Bij het kiezen van een ander garen is het belangrijk dat de stekenverhouding hetzelfde blijft. De afmetingen van het uiteindelijke werk zijn dan hetzelfde als aangegeven in de tekening bij het patroon. Het is makkelijker om dezelfde stekenverhouding te krijgen als u garen gebruikt uit dezelfde garengroep. Het is ook mogelijk om meerdere draden van een dunner garen te gebruiken om de stekenverhouding van een dikker garen te krijgen. Probeer onze garenvervanger. We raden u aan om altijd een proeflapje te maken.

LET OP: als u een ander garen neemt, kan het kledingstuk een andere 'look en feel' krijgen dan het kledingstuk op de foto, vanwege individuele eigenschappen en kwaliteiten van elk garen.

Bekijk de DROPS les: Kan ik een ander garen gebruiken dan staat aangegeven in het patroon?

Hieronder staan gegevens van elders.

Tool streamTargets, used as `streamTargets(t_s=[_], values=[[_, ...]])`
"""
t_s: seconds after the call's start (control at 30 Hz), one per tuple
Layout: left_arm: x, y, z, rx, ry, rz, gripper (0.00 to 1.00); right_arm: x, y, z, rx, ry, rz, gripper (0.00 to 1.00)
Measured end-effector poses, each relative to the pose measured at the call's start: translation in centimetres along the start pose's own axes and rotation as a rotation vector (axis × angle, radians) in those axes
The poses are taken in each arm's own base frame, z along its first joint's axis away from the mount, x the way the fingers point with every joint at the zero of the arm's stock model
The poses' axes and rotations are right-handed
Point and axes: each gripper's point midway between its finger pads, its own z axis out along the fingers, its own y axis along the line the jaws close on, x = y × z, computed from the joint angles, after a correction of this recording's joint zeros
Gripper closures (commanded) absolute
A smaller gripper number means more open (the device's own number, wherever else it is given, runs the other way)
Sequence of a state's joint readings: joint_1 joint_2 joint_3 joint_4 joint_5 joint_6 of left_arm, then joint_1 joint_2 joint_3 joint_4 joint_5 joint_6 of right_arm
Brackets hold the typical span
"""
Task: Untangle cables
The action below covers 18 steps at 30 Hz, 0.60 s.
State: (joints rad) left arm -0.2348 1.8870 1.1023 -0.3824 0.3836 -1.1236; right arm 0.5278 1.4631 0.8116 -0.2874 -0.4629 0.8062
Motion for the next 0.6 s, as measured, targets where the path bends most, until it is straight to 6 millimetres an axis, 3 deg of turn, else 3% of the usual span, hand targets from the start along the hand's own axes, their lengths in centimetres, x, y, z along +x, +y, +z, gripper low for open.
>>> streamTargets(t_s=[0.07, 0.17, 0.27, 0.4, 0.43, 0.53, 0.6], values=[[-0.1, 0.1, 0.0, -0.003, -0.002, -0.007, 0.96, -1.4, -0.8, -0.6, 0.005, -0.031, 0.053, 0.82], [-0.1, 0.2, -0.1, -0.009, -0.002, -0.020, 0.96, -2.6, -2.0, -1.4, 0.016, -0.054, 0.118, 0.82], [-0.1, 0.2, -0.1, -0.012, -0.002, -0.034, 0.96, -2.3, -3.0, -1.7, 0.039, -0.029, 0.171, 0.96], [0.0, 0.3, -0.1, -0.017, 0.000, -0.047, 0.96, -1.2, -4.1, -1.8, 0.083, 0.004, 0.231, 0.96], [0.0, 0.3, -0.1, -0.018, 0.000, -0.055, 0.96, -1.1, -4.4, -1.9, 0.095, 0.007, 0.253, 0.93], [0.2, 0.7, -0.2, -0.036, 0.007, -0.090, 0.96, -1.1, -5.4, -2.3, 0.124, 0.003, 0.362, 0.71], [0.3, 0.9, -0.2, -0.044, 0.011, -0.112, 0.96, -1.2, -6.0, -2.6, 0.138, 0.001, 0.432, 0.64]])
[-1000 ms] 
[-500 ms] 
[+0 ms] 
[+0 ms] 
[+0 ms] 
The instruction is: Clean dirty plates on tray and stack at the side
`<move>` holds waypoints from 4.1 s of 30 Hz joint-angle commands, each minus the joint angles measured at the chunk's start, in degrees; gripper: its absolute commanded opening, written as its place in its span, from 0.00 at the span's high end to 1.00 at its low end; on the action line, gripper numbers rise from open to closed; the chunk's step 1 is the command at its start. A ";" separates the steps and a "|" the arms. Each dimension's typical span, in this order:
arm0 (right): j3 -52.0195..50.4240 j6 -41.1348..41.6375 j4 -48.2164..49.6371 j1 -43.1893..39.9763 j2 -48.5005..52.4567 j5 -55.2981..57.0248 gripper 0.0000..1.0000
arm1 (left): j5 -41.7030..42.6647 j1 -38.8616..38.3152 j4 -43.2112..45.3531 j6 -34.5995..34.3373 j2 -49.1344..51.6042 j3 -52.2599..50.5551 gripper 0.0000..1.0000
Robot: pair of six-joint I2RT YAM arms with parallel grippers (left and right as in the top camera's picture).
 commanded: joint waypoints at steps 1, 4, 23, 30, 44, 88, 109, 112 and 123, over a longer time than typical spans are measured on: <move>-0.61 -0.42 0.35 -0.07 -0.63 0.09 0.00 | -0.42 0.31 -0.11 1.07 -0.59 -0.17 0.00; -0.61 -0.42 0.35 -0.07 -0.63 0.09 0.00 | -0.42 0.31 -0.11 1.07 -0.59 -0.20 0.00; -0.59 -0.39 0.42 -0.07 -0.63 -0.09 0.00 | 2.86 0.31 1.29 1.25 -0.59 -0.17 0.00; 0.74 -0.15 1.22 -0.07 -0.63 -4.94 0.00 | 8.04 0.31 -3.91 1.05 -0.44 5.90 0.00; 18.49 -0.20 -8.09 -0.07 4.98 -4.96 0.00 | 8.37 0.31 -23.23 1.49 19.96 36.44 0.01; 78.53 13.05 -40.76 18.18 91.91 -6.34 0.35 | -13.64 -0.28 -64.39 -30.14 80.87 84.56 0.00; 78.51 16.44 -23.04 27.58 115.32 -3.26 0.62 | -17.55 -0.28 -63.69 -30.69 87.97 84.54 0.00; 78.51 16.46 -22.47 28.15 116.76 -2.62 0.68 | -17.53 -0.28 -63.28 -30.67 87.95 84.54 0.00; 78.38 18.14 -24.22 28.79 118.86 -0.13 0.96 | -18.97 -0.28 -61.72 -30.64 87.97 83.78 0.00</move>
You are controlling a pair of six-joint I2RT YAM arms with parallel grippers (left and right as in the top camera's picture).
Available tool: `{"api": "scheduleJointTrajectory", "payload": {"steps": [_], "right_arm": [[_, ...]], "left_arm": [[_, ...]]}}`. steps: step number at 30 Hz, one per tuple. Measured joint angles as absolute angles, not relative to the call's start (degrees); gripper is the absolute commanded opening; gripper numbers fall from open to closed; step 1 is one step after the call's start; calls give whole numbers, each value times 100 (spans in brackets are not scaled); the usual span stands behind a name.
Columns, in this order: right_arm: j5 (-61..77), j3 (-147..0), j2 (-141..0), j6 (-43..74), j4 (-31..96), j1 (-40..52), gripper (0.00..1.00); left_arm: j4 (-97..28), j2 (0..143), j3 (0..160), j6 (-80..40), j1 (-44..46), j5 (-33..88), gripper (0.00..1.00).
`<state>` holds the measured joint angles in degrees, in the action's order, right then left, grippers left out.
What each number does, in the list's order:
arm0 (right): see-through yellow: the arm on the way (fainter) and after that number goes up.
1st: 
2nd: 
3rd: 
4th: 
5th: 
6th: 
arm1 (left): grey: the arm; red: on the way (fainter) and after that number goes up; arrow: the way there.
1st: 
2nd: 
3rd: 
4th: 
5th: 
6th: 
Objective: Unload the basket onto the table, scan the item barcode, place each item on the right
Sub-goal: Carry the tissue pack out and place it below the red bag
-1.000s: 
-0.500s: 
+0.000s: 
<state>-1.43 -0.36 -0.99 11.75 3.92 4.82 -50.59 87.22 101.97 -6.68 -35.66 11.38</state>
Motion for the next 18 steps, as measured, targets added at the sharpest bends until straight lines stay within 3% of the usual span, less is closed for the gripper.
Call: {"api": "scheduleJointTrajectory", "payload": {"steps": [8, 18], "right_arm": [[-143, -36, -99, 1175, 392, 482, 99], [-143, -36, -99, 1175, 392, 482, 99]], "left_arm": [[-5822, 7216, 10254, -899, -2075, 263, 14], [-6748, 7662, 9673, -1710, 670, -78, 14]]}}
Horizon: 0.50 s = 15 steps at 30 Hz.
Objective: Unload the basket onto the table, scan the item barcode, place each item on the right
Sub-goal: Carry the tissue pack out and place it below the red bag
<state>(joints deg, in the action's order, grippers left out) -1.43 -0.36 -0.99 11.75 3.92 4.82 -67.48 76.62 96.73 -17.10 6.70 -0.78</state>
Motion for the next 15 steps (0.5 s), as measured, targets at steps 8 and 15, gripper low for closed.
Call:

Al onze garens zijn ondergebracht in garengroepen (van A tot F) volgens dikte en stekenverhouding – groep A bevat de dunste garens en groep F de dikste. Dit maakt het makkelijker voor u om alternatieve garens te vinden voor onze patronen, indien u graag ander garen wilt gebruiken. Alle garens binnen dezelfde groep hebben ongeveer eenzelfde stekenverhouding en kunnen elkaar vervangen. Het is wel zo dat verschillende garenkwaliteiten verschillende structuren en eigenschappen hebben, wat het uiteindelijke werkstuk een unieke 'look en feel' geeft.

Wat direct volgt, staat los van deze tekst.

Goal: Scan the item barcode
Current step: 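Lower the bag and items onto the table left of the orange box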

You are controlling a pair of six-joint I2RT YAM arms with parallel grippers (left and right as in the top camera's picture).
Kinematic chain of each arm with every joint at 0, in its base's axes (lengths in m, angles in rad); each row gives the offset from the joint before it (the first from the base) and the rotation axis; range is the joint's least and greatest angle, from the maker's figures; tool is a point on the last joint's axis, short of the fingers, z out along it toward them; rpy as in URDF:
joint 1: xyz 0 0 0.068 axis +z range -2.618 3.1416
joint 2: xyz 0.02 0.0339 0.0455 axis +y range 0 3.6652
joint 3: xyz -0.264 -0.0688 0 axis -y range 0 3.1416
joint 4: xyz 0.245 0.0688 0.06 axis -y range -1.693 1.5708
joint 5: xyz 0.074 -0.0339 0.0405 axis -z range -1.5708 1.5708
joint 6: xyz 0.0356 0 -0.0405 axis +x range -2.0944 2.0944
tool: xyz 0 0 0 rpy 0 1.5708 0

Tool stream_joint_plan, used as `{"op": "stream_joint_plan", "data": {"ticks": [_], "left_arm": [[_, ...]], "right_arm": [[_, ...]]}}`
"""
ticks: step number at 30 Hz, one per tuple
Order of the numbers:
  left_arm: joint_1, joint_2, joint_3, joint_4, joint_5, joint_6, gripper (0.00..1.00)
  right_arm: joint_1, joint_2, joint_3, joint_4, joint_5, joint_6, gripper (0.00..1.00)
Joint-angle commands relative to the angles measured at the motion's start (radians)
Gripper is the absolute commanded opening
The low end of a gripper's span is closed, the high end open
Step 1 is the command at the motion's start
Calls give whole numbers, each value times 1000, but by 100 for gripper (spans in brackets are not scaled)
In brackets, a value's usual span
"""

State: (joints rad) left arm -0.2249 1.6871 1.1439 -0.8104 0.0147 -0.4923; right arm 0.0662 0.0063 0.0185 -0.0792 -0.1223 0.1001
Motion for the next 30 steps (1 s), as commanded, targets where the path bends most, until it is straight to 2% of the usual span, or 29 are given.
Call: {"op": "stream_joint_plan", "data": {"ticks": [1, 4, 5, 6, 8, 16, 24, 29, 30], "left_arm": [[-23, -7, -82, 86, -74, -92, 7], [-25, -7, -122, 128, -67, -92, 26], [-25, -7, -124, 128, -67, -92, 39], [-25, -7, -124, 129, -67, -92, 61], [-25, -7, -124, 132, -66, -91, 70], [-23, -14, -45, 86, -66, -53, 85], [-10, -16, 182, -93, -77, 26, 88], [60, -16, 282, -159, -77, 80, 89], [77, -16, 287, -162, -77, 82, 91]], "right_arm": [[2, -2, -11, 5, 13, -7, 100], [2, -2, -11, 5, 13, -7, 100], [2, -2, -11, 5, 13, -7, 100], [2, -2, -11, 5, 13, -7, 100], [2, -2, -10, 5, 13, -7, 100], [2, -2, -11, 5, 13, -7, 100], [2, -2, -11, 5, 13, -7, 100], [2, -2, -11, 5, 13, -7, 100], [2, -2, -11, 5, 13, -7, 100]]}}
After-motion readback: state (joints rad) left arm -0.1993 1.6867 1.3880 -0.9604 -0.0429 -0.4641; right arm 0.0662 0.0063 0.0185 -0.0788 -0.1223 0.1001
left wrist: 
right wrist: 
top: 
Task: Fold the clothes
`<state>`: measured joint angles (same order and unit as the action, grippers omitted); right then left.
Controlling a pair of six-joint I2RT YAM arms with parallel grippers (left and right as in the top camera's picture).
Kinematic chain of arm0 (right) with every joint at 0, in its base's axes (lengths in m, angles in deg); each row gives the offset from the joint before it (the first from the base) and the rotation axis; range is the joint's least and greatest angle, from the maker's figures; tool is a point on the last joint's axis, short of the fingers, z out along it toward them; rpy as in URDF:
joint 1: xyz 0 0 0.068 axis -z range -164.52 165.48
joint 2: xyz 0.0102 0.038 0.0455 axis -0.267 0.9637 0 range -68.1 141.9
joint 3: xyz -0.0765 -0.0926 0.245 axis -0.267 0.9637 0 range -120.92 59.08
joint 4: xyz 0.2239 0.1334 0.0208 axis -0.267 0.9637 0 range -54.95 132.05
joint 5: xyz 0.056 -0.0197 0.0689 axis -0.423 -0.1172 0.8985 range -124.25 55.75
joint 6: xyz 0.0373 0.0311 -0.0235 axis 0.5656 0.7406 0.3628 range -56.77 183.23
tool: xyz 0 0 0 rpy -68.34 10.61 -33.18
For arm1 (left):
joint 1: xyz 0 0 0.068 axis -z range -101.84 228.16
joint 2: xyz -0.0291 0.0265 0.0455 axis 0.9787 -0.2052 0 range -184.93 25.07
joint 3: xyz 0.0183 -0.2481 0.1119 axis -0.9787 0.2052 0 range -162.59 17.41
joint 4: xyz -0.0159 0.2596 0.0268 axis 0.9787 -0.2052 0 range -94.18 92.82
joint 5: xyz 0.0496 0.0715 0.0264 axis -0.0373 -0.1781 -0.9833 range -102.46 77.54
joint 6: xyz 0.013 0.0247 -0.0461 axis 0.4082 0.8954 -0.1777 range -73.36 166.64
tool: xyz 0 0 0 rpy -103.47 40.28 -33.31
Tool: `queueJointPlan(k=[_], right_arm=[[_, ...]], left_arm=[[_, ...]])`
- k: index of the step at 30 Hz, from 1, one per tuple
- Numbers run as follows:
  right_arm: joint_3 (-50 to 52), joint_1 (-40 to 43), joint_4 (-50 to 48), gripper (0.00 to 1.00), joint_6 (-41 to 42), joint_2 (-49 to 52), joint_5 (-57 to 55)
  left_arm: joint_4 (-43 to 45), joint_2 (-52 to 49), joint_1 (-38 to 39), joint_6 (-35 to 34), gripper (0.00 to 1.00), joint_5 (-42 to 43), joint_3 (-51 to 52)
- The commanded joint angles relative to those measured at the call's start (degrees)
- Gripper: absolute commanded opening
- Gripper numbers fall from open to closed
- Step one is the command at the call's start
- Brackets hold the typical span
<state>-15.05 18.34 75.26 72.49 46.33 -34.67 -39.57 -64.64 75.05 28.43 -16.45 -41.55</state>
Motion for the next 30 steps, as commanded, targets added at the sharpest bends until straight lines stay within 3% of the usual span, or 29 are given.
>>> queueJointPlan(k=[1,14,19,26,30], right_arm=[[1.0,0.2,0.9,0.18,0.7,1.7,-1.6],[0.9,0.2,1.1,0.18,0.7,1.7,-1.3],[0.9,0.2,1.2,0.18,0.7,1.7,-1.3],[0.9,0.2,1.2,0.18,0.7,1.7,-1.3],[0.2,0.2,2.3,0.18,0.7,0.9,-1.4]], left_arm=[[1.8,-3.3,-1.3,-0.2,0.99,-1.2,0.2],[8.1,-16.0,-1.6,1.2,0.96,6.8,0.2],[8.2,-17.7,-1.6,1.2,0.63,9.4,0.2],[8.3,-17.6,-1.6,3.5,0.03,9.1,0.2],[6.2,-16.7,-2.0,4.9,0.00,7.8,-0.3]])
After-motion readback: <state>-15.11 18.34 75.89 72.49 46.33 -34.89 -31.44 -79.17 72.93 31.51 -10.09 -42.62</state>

Klik hier voor een overzicht van de garens in elke garengroep

Bovenaan al onze patronen vindt u een link naar onze garenvervanger, welke handig kan zijn als u een ander garen wilt gebruiken dan staat aangegeven in het patroon. Door het garen in te vullen dat u wilt vervangen, de hoeveelheid (in uw maat) en het aantal draden, stelt de vervanger geschikte alternatieven voor met dezelfde stekenverhouding. Daarnaast wordt aangegeven hoeveel u nodig heeft in de nieuwe kwaliteiten en of u met meerdere draden moet werken. De meeste bollen zijn 50 gram (sommige zijn 25 gram of 100 gram).

Als het patroon met meerdere kleuren wordt gebreid/gehaakt, moet elke kleur apart worden vervangen. Dit geldt ook als het patroon met verschillende draden van verschillende garens wordt gemaakt (bijvoorbeeld 1 draad Alpaca en 1 draad Kid-Silk) dan zult u voor elk individueel alternatieven moeten vinden.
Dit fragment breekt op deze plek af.